--- Given information Enclosed Below ---

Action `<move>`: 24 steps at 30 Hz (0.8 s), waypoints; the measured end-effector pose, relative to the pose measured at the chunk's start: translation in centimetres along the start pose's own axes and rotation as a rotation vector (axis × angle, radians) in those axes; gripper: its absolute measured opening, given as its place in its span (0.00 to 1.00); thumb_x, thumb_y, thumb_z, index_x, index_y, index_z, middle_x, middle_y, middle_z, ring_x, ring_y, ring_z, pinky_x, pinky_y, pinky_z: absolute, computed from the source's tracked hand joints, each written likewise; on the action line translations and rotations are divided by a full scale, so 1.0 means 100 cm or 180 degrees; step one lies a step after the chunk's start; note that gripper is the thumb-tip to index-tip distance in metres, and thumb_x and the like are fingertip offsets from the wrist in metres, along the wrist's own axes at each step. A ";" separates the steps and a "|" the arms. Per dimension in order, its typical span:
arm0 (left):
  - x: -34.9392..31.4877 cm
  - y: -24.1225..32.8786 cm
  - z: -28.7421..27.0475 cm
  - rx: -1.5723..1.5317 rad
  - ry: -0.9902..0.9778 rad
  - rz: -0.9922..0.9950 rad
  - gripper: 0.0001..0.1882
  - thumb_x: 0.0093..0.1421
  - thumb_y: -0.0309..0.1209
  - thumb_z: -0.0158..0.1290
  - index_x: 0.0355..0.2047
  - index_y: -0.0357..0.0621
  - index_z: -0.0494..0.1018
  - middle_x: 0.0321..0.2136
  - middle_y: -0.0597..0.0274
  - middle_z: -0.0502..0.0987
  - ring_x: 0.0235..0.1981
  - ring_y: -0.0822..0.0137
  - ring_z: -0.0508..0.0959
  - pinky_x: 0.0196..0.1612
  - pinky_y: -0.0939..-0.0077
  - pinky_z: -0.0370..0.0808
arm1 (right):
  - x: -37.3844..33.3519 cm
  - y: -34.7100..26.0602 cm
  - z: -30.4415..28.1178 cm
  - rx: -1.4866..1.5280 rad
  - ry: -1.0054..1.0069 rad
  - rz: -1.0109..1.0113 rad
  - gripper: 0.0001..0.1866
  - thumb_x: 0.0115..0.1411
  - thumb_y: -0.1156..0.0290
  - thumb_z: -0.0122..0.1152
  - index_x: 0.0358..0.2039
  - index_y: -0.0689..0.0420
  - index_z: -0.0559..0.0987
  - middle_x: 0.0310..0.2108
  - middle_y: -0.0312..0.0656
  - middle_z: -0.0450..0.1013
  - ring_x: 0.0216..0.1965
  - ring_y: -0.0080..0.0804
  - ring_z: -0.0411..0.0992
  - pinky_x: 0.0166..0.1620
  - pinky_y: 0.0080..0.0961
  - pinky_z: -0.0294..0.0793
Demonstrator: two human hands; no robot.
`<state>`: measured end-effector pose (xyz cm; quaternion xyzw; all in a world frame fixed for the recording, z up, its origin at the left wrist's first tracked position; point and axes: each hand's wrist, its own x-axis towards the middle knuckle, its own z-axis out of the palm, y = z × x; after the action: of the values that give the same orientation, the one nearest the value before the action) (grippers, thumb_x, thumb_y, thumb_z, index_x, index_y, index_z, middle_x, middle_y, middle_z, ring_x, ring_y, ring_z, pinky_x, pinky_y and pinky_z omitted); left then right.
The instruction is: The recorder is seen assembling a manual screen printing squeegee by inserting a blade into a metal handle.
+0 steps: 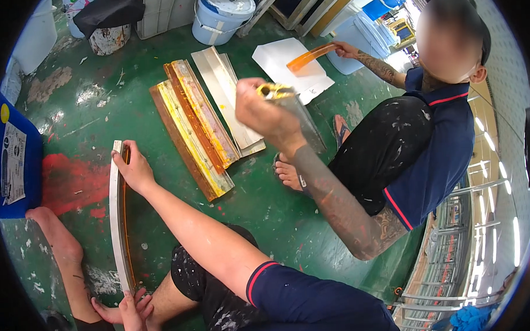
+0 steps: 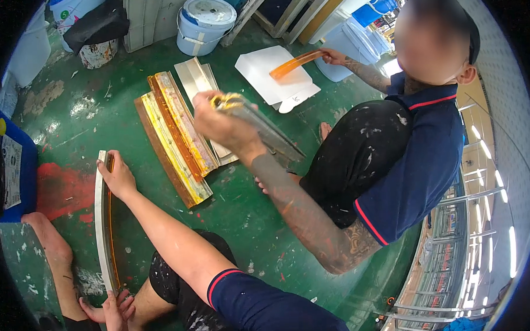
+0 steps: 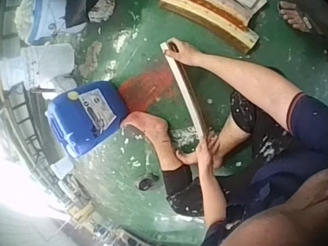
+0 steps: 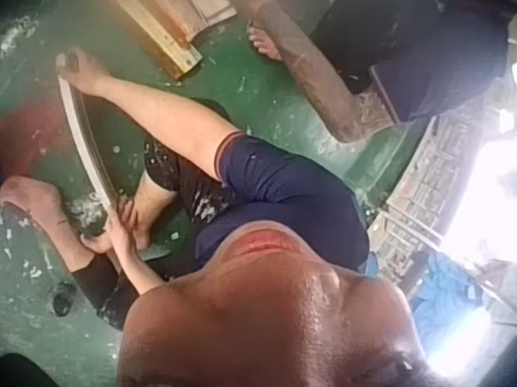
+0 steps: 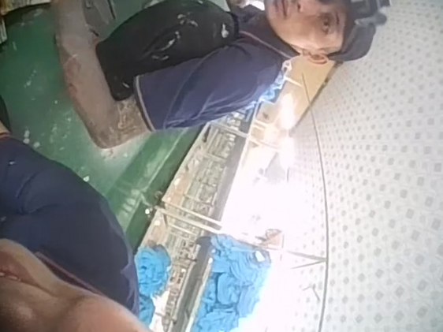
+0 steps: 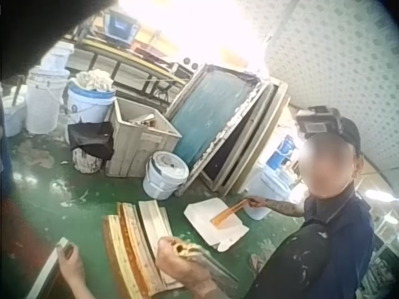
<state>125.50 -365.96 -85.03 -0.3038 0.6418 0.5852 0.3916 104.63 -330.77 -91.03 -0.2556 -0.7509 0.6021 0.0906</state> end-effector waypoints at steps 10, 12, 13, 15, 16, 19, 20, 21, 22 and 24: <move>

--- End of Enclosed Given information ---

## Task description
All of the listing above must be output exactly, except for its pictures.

## Exercise response
Action `<move>`: 24 steps at 30 Hz (0.8 s), waypoints; the measured end-effector pose, relative to the pose measured at the chunk's start: translation in centimetres along the start pose's own axes and rotation as a rotation vector (axis × angle, radians) in those axes; gripper: its absolute measured opening, given as its place in its span (0.00 to 1.00); thumb_x, thumb_y, thumb_z, index_x, index_y, index_z, middle_x, middle_y, middle_z, ring_x, ring_y, ring_z, pinky_x, pinky_y, pinky_z: absolute, computed from the source's tracked hand joints, each written likewise; on the action line translations and rotations are divided by a full scale, so 1.0 means 100 cm or 180 degrees; step one lies a step after the chunk's start; note that gripper is the thumb-tip to index-tip distance in metres, and thumb_x and the like are fingertip offsets from the wrist in metres, along the wrist's own axes at each step. A ";" separates the steps and a "|" the arms. Per dimension in order, its typical span:
arm0 (left):
  - x: -34.9392..31.4877 cm
  - y: -24.1225..32.8786 cm
  - z: -28.7421..27.0475 cm
  - rx: -1.5723..1.5317 rad
  - ry: -0.9902..0.9778 rad
  - rz: -0.9922..0.9950 rad
  - gripper: 0.0001..0.1882
  - thumb_x: 0.0093..0.1421
  - thumb_y: -0.0309..0.1209
  - thumb_z: -0.0158..0.1290
  - index_x: 0.0355..0.2047
  - index_y: -0.0357..0.0621
  - index_z: -0.0494..0.1018
  - middle_x: 0.0321..0.2136
  - middle_y: -0.0597..0.0274
  - middle_z: -0.0502..0.0987
  - ring_x: 0.0235..0.1981
  - ring_y: -0.0822..0.0137
  - ring_z: -0.0508..0.0959
  - pinky_x: 0.0196..0.1612
  - pinky_y: -0.0939..-0.0077
  - pinky_z: -0.0370..0.0808
arm1 (right):
  - x: -37.3844..33.3519 cm
  - y: -34.7100..26.0602 cm
  - z: -30.4415..28.1178 cm
  - rx: -1.4866..1.5280 rad
  - ry: -1.0054..1.0069 rad
  - rz: -1.0109..1.0113 rad
  - gripper: 0.0001..0.1866
  - thumb_x: 0.0115..0.1411
  - thumb_y: -0.1156..0.0290
  - thumb_z: -0.0122..0.1152
  - index_x: 0.0358..0.2039
  - index_y: -0.0689..0.0420
  - index_z: -0.0559..0.0987
  - middle_x: 0.0310..0.2108
  - middle_y: -0.0312..0.0656
  - middle_z: -0.0450..0.1013
  - ring_x: 0.0216..0.1965
  - ring_y: -0.0080..0.0804
  - ring_z: -0.0411..0.0992
  - pinky_x: 0.0166..0.1620
  - pinky_y: 0.0080..0.0961
  - pinky_z: -0.0294..0.0793
Demonstrator: two human hands; no robot.
`<state>`: measured end-effector pose (xyz cm; quaternion xyzw; all in a world frame fixed for the recording, z up, its origin at the left wrist's first tracked position; point and axes: each hand's wrist, its own x-axis towards the middle knuckle, its own z-axis out of the palm, y = z × x; after the action: of the values that give the same orientation, the one nearest the value before the action) (grippers, thumb_x, thumb_y, thumb_z, index_x, index_y, index_z, middle_x, middle_y, middle_z, ring_x, ring_y, ring_z, pinky_x, pinky_y and pinky_z omitted); left then right.
The instruction is: The recorder is seen assembling a manual screen printing squeegee by inserting a blade into a metal handle.
+0 steps: 
+0 steps: 
+0 steps: 
+0 steps: 
+0 steps: 
+0 steps: 
<state>125.50 -365.96 -85.03 -0.3038 0.6418 0.5852 0.3916 104.63 -330.77 -91.03 -0.2556 -0.7509 0.6021 0.0906</state> end-effector waypoints at steps 10, 12, 13, 15, 16, 19, 20, 21, 22 and 24: <move>

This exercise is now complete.